📝 SummarXiv

Abstract

Large Language Models (LLMs) have been widely adopted as task planners for AI agents in sequential decision-making problems, leveraging their extensive world knowledge. However, the gap between their general knowledge and environment-specific requirements often leads to inaccurate plans. To address this, existing approaches rely on frequent LLM queries to iteratively refine plans based on immediate environmental feedback, which incurs substantial query costs. However, this refinement is typically guided by short-term environmental feedback, limiting LLMs from developing plans aligned with long-term rewards. We propose Code Driven Planning with Domain-Adaptive Critic (CoPiC). Instead of relying on frequent queries, CoPiC employs LLMs to generate a diverse set of high-level planning programs, which iteratively produce and refine candidate plans. A trained domain-adaptive critic then evaluates these candidates and selects the one most aligned with long-term rewards for execution.
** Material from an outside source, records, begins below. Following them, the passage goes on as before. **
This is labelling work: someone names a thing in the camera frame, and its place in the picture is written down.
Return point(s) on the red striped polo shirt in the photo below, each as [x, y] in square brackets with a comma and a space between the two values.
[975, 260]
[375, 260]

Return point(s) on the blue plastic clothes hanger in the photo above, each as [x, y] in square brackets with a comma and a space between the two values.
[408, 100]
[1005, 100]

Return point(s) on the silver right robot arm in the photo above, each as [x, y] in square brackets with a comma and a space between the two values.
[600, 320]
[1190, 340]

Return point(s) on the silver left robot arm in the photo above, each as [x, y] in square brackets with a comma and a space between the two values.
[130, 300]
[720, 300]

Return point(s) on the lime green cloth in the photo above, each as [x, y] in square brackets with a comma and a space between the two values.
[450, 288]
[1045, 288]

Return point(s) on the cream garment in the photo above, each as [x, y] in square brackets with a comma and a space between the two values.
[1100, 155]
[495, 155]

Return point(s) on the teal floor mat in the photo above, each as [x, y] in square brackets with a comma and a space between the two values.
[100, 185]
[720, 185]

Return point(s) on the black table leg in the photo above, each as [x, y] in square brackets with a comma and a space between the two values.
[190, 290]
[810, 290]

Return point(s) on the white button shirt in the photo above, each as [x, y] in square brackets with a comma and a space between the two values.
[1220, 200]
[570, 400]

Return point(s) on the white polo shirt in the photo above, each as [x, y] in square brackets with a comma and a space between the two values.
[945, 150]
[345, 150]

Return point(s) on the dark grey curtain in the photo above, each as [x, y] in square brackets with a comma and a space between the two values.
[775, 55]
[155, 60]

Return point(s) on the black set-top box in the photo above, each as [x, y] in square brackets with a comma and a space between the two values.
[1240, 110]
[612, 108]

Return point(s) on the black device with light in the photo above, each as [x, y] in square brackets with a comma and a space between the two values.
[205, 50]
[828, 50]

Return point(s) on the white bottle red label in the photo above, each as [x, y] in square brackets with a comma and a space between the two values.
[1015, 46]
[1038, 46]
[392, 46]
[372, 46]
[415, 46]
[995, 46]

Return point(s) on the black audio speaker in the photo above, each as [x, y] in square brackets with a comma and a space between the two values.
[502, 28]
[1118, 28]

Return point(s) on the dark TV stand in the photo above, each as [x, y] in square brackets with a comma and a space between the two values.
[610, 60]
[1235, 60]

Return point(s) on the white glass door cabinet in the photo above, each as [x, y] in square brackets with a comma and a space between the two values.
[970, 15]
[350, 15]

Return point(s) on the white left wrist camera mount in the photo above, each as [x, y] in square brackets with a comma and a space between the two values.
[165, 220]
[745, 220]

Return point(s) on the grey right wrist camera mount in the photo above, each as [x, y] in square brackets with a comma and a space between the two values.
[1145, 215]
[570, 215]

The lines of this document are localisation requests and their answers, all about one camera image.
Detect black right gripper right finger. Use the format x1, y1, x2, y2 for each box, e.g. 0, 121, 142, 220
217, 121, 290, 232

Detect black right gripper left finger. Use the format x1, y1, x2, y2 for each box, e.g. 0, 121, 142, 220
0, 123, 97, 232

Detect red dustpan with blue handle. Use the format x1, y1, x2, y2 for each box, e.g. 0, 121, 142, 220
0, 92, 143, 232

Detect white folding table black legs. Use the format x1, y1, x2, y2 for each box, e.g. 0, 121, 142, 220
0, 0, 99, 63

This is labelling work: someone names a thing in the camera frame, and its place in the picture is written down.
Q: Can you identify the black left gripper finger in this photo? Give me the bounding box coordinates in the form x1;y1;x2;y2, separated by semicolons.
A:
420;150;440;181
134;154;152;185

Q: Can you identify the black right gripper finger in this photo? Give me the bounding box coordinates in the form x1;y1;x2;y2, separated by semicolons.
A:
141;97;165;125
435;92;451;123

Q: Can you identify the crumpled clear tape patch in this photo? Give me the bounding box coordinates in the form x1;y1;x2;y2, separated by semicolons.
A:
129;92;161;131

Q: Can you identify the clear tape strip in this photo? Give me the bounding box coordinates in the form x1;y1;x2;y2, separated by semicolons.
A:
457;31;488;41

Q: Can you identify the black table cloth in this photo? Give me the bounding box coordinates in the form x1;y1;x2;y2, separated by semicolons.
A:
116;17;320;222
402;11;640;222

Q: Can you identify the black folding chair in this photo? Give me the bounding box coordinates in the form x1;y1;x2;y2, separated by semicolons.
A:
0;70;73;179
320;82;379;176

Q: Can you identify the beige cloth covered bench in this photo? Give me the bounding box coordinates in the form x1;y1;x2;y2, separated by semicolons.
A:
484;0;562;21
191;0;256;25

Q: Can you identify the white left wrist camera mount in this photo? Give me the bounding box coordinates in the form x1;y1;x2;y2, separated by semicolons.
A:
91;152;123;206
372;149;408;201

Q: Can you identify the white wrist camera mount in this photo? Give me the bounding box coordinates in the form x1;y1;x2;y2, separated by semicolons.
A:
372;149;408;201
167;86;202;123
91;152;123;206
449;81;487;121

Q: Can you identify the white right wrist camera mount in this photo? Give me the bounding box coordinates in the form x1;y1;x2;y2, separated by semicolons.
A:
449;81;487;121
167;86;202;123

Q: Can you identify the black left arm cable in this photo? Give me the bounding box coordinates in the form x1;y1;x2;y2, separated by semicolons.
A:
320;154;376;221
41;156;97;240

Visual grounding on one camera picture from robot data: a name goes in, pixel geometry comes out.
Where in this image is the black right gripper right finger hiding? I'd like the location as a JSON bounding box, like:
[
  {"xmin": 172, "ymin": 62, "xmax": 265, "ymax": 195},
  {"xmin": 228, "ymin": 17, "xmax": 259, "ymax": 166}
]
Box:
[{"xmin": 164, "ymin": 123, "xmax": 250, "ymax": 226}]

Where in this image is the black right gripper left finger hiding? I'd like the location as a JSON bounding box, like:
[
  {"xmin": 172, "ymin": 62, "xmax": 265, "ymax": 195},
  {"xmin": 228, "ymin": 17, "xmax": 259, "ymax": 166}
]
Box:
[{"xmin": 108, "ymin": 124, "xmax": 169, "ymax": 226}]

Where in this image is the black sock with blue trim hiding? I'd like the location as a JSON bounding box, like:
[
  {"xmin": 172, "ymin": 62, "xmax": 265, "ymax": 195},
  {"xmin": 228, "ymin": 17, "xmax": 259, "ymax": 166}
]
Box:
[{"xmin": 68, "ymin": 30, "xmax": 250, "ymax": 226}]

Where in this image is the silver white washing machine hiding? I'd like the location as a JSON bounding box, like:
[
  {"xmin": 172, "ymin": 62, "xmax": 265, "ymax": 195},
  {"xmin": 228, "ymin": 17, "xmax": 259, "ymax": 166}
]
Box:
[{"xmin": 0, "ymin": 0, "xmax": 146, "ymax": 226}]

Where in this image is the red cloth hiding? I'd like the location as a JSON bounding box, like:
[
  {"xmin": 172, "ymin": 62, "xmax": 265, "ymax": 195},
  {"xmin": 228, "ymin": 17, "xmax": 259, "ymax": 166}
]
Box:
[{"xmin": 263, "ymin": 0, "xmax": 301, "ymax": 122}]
Using high-level planning programs as planner and domain-adaptive critic as estimator, CoPiC improves planning while significantly reducing query costs. Results in ALFWorld, NetHack, and StarCraft II Unit Building show that CoPiC outperforms advanced LLM-based baselines, AdaPlanner and Reflexion, achieving an average (1) 23.33% improvement in success rate and (2) 91.27% reduction in query costs.